EDA employs both graphical and non-graphical methods for exploring datasets. In the example that follows we will look at both. We will see that Python, and a commonly associated data science library called Pandas, provide efficient methods for working with datasets. Much of this analysis could be done using a Spreadsheet program such as Microsoft Excel. But, I prefer working with Python and Pandas in a Jupyter Notebook environment, because I find the process more efficient, easily reproducible, and easier to spot issues within the dataset.

Example EDA Process

For the example dataset we will look at data collected from a managed forest Geographic Information System (GIS) in two formats. The first dataset is an ESRI feature class in SHP format containing forest stand attribute data. This dataset will be opened using GeoPandas – a geographic variant of Pandas. The second dataset contains Stand Inventory records in CSV (comma-separated-values) format, which we will open using Pandas.

It should be noted that both of these datasets are “tidy”, where each variable is a column, each observation is a row, and the combination of rows and columns forms a table. Also, the data is mostly clean, so we will begin by combining the datasets into one.

Restructuring the Data

Before we begin analysis of these datasets, we need to restructure the data. Currently, the data is in two separate datasets. For our analysis, we need to combine these into one.

First we will import the required packages in our Jupyter Notebook environment. If you are not familiar with Jupyter Notebooks you can find more info about them here.
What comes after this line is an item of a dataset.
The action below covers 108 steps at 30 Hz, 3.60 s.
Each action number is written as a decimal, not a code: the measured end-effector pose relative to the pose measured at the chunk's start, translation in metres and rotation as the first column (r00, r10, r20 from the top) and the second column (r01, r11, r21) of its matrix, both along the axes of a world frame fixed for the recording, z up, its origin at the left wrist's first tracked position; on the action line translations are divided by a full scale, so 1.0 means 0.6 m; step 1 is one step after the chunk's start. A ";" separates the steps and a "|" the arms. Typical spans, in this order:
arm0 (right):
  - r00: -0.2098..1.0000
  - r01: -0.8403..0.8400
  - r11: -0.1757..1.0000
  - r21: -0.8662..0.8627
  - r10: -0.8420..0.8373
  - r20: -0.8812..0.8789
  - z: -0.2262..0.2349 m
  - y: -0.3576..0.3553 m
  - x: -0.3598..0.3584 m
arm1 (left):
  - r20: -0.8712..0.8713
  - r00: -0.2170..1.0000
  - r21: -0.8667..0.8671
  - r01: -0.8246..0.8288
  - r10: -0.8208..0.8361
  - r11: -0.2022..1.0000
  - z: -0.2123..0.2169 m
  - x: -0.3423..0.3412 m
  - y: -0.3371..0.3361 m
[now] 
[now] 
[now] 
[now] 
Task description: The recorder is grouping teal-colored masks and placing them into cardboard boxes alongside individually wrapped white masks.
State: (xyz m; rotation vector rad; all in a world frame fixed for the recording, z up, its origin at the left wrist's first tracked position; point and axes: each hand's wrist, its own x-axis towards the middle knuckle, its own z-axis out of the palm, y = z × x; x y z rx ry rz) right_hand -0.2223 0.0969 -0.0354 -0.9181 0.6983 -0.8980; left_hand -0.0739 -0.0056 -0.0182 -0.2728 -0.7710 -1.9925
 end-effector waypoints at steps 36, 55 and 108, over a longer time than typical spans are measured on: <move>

# import the required packages
import pandas as pd
import geopandas as gpd
import matplotlib.pyplot as plt
import seaborn as sns; sns.set()

Next, we read the datasets into stored variables using the GeoPandas and Pandas libraries. This will allow us to do additional processing on the datasets, without having to import them each time. The filename of the stand data is ‘planted_stands.shp’ , and it is located in the current notebook path. The filename of the inventory data is ‘stocking.csv’ and it is also in the current notebook path. The object we are using to store the records is called a DataFrame. A DataFrame is a 2-dimensional data structure which is similar to an Excel Spreadsheet with rows and columns. The data is represented as features (columns) and observations (rows).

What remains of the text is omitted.